Pour tout te dire, on a toujours peur de ce qu’ils donnent à manger. Tu ne peux pas faire tes prières et manger n’importe quoi. J’ai besoin d’un endroit propre pour faire mes prières (...), tout ça tu ne peux pas le trouver là-bas.

Ici, j’ai mes habitudes, personne de rentre dans ma chambre et je sais qu’elle est propre.


La mort:

Si Dieu me (la) montre et qu’il me laisse le temps de m’organiser et de faire les choses, je vais trouver quelqu’un de confiance (tu ne peux dire ça à tout le monde) et lui demander pourquoi, je dois rentrer chez moi dans un carton pour deux millions de francs. Cet argent, tu peux le donner à ma dernière, c’est plus juste; moi, c’est trop tard, tu peux me mettre où tu veux, il ne m’arrivera plus rien.

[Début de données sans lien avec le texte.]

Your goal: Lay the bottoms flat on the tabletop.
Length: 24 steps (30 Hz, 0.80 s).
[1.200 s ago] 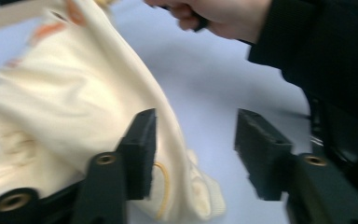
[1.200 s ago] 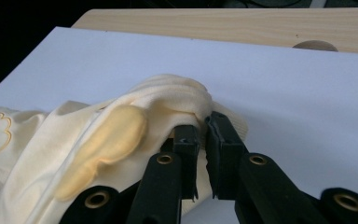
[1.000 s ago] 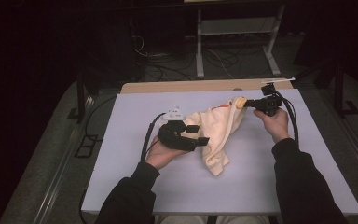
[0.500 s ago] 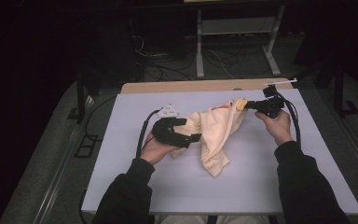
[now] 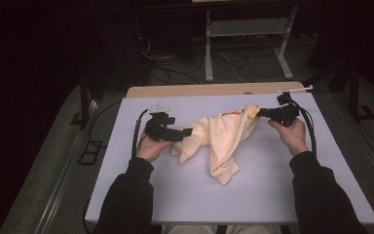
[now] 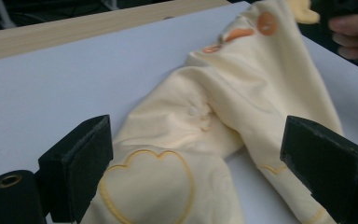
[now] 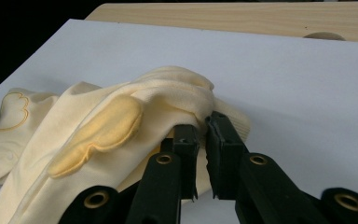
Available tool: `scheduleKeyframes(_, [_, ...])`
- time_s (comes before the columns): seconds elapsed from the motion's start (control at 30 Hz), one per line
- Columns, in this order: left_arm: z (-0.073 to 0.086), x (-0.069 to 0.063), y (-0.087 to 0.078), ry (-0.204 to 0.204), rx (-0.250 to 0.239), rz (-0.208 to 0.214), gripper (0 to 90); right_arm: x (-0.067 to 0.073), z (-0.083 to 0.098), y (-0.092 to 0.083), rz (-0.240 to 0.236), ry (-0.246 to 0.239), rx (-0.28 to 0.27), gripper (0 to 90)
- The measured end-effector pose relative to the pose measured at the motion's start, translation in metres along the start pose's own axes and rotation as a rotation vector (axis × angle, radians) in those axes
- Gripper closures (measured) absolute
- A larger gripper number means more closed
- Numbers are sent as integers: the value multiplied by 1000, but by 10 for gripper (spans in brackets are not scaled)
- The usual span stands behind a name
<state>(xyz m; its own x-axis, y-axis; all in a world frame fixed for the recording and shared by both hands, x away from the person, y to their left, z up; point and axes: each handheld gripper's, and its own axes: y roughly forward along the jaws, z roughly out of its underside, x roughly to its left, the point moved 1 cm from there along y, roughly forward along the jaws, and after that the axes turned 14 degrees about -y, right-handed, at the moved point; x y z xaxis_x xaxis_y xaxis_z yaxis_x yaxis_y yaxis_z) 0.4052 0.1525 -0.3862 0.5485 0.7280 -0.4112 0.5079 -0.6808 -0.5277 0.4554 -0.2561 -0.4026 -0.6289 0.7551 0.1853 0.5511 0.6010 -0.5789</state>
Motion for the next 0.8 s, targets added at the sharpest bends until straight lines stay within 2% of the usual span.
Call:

(...). La terre de Dieu est grande, tu peux mourir où tu veux, ce n’est pas la place qui manque.

(...), peut être qu’il serait bon moi de mourir dans mon pays, c’est surtout pour mes enfants et pour ma femme. Sinon personne ne viendra sur ma tombe.

(...), j’ai eu de bons copains français au boulot, ils ne m’ont jamais laissé tomber. Si je dois mourir avec eux, dans le même cimetière, on va peut être rire encore un coup, qui sait ? Mais comme même, je veux qu’on respecte ma religion.

(...), tu n’a pas le droit de mourir (chez eux). C’est la loi des musulmans qui le dit (...). Tu ne peux mourir que là où tu es né.


(...). Tu es musulman, tu restes musulman, même que tu sois un immigré. Tu n’a pas le droit de mourir ici.

(...). Si tu n’a pas d’enfants, tu n’a pas de famille, tu peux mourir où tu veux, mais tu ne peux pas faire comme les autres, tu dois respecter l’habitude de ton pays.
Post-scriptum : Ce condensé de propos n’a rien de scientifique et ne prétend aucunement l’être, c’est juste le regard des gens sur eux-mêmes livré avec le seul souci de lui avoir été fidèle.